Przemysław Tytoń wrócił do bramki VfB Stuttgart i rozegrał niezłe zawody w przegranym 0:1 meczu z Schalke 04. Artur Sobiech przed tygodniem był bohaterem, ale tym razem nie zabłysnął.

Przemysław Tytoń skapitulował tylko po strzale Leroya Sane, który wygrał pojedynek z Polakiem po minięciu defensora VfB Stuttgart. Poza tym kadrowicz Adama Nawałki dzięki świetnemu refleksowi obronił uderzenie Joela Matipa po dośrodkowaniu z rzutu rożnego i nie dał się zaskoczyć Pierre-Emile'owi Hoejbjergowi, który wyszedł już przed linię obrony.

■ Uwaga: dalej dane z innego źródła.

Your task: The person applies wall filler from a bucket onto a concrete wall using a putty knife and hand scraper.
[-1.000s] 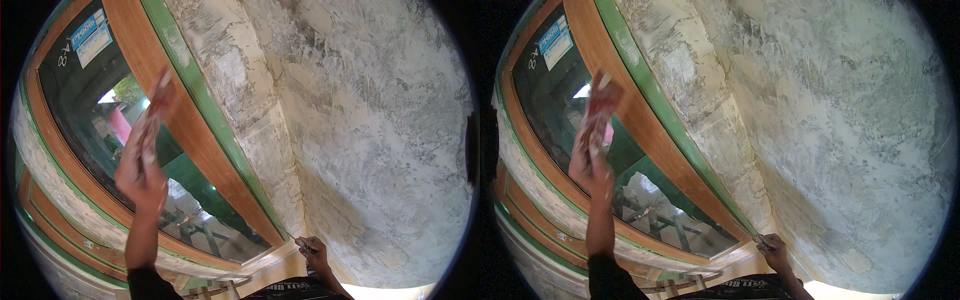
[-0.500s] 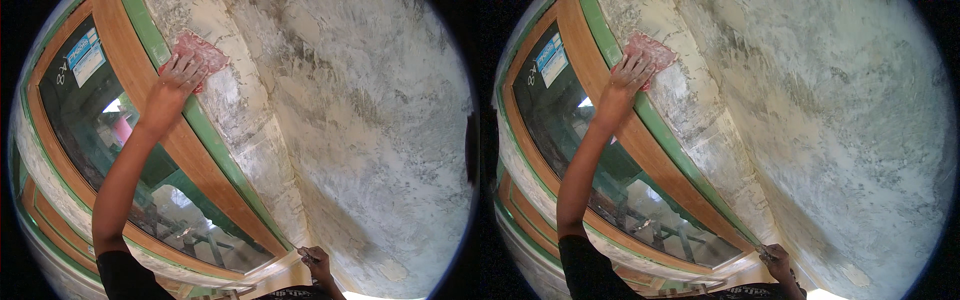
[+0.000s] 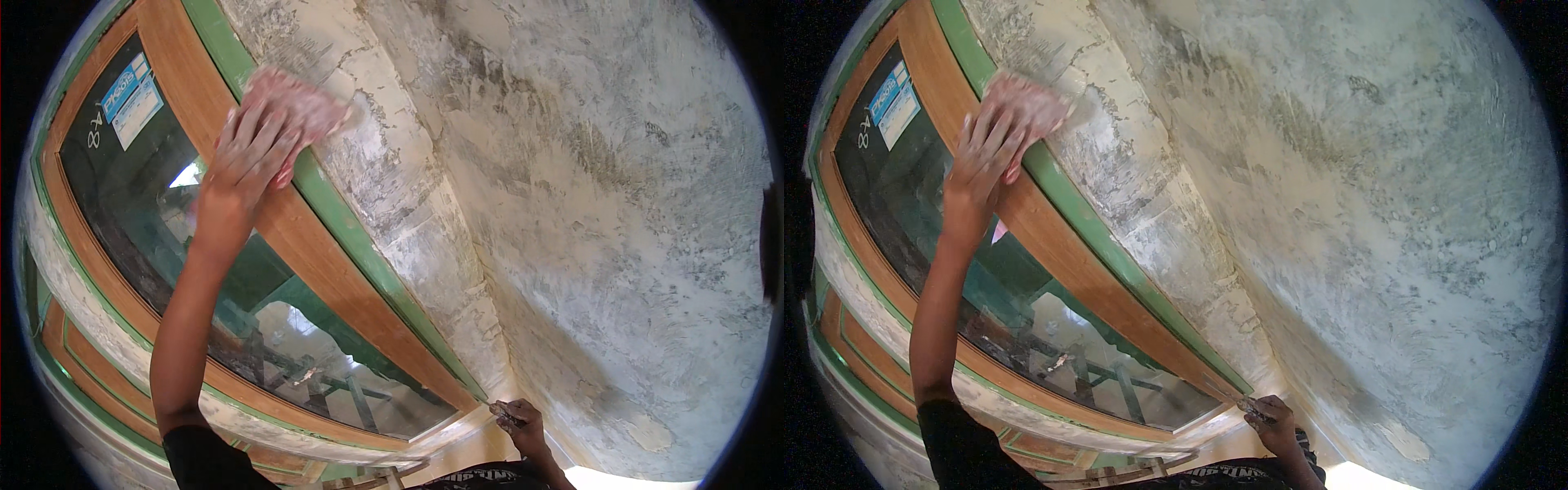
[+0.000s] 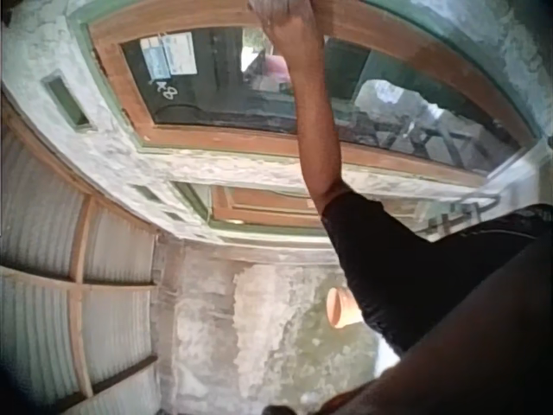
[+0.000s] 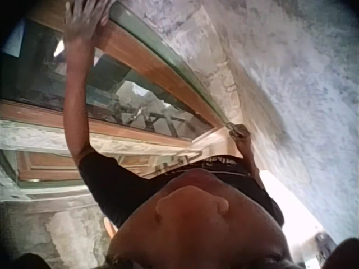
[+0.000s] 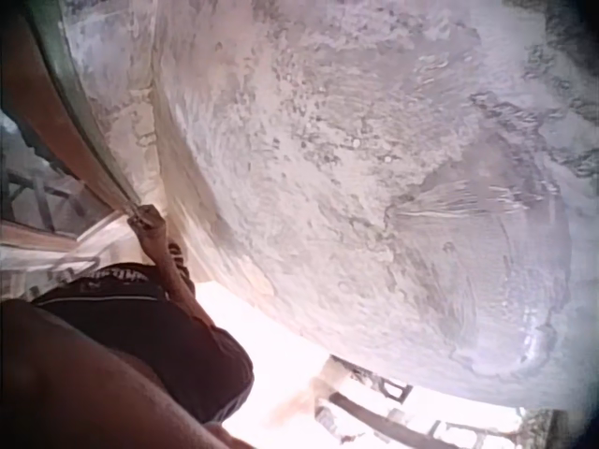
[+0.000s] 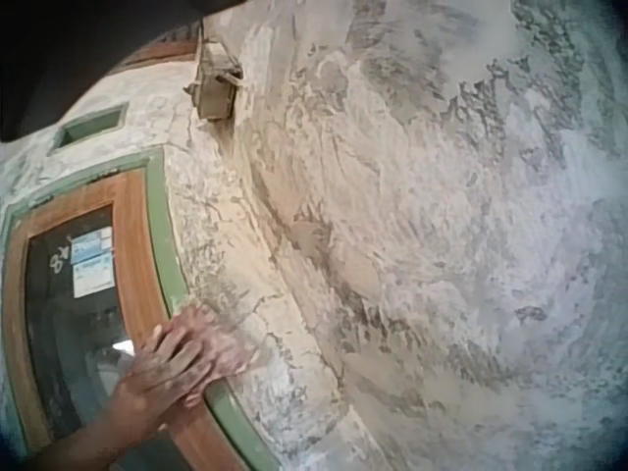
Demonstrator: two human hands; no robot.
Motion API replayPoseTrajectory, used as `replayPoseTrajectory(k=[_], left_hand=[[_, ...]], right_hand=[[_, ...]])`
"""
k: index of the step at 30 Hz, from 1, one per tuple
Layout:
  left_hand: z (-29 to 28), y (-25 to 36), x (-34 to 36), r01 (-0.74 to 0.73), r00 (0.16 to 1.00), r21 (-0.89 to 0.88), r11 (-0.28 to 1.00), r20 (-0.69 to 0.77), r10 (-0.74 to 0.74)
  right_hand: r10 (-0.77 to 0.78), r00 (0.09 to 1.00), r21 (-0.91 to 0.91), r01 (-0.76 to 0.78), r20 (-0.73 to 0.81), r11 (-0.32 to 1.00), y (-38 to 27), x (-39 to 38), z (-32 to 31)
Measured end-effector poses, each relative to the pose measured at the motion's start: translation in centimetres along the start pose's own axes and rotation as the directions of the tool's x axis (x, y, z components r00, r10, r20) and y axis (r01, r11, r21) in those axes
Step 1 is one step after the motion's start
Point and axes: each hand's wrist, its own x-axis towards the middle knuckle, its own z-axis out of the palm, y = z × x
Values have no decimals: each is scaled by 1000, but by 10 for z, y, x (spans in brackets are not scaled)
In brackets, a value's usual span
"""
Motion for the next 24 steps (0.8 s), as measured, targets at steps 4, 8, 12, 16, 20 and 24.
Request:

Tytoń uniknął błędów, a w końcówce wykazał się czujnością, gdy Schalke 04 Gelsenkirchen zaczęło grać z kontrataku. Niemiecki serwis "Sportal" przyznał naszemu rodakowi notę "3" (gdzie "1" - najlepsza ocena, "6" - najgorsza) i jedynie pomocnik Filip Kostić spisał się korzystniej.

Hannover 96 z Arturem Sobiechem w podstawowym składzie przegrał z FC Augsburg 0:2. To był bezbarwny i niedający nadziei występ całego zespołu Michaela Frontzecka, a polski napastnik niczym pozytywnym się nie wyróżnił. "Przez 90 minut Hannover praktycznie nie stwarzał zagrożenia dla bramki Augsburga. Stało się tak przede wszystkim dlatego, że środkowi obrońcy całkowicie wyłączyli z gry Sobiecha. Pierwszy groźny strzał oddał dopiero w 80. minucie" - napisano o występie snajpera.

Sobiech otrzymał od "Sportalu" notę "5" - najsłabszą w całym zespole z północy kraju. "Bild" identycznie ocenił 25-latka, ale postawę Miiko Albornoza, Marcelo oraz Edgara Priba uznał za jeszcze gorszą.